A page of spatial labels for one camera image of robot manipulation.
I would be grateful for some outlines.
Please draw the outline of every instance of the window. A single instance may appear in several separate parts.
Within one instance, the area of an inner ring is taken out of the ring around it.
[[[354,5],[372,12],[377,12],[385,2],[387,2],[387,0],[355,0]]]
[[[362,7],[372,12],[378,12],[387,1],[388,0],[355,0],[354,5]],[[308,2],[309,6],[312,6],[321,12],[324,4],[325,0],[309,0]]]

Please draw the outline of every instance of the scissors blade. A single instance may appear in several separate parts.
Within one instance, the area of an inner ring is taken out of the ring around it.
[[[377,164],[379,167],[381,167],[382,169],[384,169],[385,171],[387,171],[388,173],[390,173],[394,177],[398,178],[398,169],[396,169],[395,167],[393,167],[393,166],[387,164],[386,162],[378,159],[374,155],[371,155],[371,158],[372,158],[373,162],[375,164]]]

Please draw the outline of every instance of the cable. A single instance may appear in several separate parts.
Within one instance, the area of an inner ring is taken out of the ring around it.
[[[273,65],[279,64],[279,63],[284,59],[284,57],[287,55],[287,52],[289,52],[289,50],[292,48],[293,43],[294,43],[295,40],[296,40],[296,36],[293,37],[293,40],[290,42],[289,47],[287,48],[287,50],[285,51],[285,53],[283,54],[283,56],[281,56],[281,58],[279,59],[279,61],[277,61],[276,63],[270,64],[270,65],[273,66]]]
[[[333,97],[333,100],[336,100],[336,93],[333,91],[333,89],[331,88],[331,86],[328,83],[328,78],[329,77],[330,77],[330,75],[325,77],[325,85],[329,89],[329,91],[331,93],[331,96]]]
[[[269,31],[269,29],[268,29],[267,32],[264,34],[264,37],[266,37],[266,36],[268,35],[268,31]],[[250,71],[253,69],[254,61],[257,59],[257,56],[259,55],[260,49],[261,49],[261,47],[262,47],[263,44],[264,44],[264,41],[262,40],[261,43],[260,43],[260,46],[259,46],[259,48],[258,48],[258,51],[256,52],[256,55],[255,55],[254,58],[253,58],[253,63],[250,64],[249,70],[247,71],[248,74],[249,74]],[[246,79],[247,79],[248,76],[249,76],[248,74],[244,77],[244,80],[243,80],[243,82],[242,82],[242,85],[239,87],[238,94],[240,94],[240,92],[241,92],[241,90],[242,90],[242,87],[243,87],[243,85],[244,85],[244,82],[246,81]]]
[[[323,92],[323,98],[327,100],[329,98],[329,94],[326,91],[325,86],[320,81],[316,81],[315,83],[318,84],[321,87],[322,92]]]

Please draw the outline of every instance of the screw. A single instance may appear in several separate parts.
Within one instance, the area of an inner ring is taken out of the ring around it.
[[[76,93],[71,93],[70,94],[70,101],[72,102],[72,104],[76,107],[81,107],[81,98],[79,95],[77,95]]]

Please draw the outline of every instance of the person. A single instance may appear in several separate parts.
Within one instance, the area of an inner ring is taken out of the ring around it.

================================

WORK INSTRUCTIONS: Starting at the line that contains "I would be grateful for some outlines." and stopping after the line that contains "Please draw the outline of every instance of the window.", write out every line exactly as it appears above, and no other line.

EXERCISE RESPONSE:
I would be grateful for some outlines.
Please draw the outline of every instance of the window. A single instance may appear in several separate parts.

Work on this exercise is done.